Ingredients
FOR THE CAKE
200g butter , softened, plus extra for
greasing
50g unsweetened desiccated coconut ,
soaked in water for 1 hr then squeezed dry
200g golden caster sugar
200g self-raising flour
1 tsp baking powder
4 eggs
1 tbsp milk
2 tbsp from a 200 ml/7 fl oz pack
coconut cream (keep the rest for the filling)
FOR THE LAYERS AND TOPPING
1 tbsp cornflour
4 tbsp icing sugar
600ml good-quality ready-made custard
from the chiller
4 tbsp Malibu (or you could use white
rum)
zest and juice 1 lime
300g pack frozen raspberries , defrosted, or use fresh
370g jar raspberries jam
142ml pot double cream
fresh coconut , shredded, for decoration
(optional)
Method
1. Heat oven to 180C/fan 160C/gas 4. Butter
and line a deep 20cm loose-bottom cake tin. Beat all the cake ingredients
together until smooth, pour into the tin, then smooth the top. Bake for 40-45
mins until golden and risen. Cool completely on a rack; once cold, put into the
fridge. Meanwhile, prepare the custard - whisk the cornflour and 1 tbsp icing
sugar into the remaining coconut cream until smooth. Bring the custard to the boil,
then whisk in the coconut mix. Keep whisking until it's boiling and fairly
thick. Tip into a bowl, cover with cling film straight away, then cool.

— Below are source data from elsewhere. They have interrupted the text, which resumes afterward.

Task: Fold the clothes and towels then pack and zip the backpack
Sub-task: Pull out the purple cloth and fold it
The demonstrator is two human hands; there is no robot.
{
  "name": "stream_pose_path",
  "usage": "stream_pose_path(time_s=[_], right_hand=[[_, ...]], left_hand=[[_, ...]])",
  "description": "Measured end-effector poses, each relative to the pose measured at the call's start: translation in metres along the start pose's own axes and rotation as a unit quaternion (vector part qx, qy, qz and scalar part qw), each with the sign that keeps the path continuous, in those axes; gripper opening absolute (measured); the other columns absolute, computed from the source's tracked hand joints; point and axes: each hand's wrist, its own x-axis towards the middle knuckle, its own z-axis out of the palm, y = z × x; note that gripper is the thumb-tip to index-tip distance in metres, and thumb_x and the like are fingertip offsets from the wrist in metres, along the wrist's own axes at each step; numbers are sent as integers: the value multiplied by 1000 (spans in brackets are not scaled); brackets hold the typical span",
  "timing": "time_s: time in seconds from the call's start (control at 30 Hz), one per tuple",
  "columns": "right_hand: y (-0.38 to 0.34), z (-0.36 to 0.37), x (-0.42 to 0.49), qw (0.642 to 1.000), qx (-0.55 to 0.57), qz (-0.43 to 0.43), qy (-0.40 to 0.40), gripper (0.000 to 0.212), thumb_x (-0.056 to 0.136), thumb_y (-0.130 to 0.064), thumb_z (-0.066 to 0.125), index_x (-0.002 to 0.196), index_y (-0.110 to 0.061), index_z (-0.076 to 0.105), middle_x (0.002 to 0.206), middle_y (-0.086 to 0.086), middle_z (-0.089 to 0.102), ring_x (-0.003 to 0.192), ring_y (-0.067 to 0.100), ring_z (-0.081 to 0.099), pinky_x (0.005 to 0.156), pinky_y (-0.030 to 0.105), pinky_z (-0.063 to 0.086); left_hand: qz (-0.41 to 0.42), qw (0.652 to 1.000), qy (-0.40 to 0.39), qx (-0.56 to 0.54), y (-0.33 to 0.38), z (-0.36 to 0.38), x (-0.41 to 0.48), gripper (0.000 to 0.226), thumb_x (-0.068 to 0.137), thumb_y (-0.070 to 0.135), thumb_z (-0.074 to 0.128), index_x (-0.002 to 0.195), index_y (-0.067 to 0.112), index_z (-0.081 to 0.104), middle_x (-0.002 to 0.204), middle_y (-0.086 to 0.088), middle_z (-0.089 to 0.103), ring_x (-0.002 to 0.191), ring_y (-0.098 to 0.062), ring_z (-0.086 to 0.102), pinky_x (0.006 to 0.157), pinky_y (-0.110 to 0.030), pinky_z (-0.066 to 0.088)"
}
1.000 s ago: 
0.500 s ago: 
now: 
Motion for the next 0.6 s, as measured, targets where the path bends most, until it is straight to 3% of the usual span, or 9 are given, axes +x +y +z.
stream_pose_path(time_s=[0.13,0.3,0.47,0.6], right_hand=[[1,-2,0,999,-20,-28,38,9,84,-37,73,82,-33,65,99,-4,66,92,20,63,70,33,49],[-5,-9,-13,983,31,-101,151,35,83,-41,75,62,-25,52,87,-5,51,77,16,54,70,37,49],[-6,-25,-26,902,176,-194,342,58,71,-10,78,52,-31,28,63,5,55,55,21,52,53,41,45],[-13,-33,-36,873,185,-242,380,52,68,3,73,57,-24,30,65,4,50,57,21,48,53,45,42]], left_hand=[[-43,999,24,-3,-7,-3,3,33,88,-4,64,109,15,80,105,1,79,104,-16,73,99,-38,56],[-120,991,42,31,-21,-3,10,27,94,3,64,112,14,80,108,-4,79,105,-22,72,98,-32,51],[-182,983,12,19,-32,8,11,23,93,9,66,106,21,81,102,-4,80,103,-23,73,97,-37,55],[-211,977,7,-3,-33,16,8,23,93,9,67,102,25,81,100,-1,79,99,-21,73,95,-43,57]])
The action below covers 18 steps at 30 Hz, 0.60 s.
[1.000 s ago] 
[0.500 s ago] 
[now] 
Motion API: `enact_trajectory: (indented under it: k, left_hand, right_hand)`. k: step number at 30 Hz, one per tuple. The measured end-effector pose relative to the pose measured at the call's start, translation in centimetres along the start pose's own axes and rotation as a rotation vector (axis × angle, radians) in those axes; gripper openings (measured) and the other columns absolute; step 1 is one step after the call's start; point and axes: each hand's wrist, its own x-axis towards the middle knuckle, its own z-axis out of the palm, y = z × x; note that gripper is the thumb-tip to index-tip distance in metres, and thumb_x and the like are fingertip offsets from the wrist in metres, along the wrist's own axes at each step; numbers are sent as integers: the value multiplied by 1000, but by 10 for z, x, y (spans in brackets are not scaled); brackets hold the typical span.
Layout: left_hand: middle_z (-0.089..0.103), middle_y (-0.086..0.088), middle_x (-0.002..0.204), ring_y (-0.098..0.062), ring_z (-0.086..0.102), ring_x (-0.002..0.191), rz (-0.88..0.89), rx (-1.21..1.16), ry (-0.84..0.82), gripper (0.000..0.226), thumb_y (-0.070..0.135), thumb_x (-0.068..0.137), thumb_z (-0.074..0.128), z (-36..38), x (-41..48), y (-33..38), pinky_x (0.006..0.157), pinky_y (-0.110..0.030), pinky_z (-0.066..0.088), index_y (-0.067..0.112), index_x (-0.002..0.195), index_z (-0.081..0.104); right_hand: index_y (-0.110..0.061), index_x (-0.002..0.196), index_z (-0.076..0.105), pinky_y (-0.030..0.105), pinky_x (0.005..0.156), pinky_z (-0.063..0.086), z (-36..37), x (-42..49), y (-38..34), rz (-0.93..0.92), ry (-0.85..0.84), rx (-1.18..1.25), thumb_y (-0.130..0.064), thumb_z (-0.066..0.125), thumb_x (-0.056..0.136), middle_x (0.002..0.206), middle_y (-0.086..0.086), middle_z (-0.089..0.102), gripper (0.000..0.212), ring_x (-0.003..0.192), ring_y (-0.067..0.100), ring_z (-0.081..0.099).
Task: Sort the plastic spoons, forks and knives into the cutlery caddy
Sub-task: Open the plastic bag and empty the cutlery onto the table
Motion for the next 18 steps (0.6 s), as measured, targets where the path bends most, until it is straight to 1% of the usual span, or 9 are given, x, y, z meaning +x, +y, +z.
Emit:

2. Mix the Malibu, lime zest and juice and 2
tbsp icing sugar. Trim off the top of the cake if it's domed, then cut into
three horizontally using a bread knife or serrated knife.
3. Line the cleaned cake tin with plenty of
cling film (a little oil helps it to stick), then put a circle of cake back in
the bottom. Sprinkle with some of the Malibu mix. Crush 100g of the raspberries
and mix well into the jam, then fold in 100g whole raspberries. Spoon onto the
sponge in the tin but don't go right to the edges.
4. Top with the second piece of cake,
sprinkle with more of the Malibu mix, then spoon the custard over and spread it
out. Top with the final layer of cake, sprinkle with remaining Malibu, then
chill for at least 4 hrs, covered with cling film, to let the layers firm up
and the flavours mingle.
5. Once set, remove the cake from the tin,
then slide it onto a serving plate. Softly whip the cream with the final 1 tbsp
icing sugar, then spread over top of the cake. Scatter with the remaining whole
raspberries and decorate with fresh shredded coconut, if you like.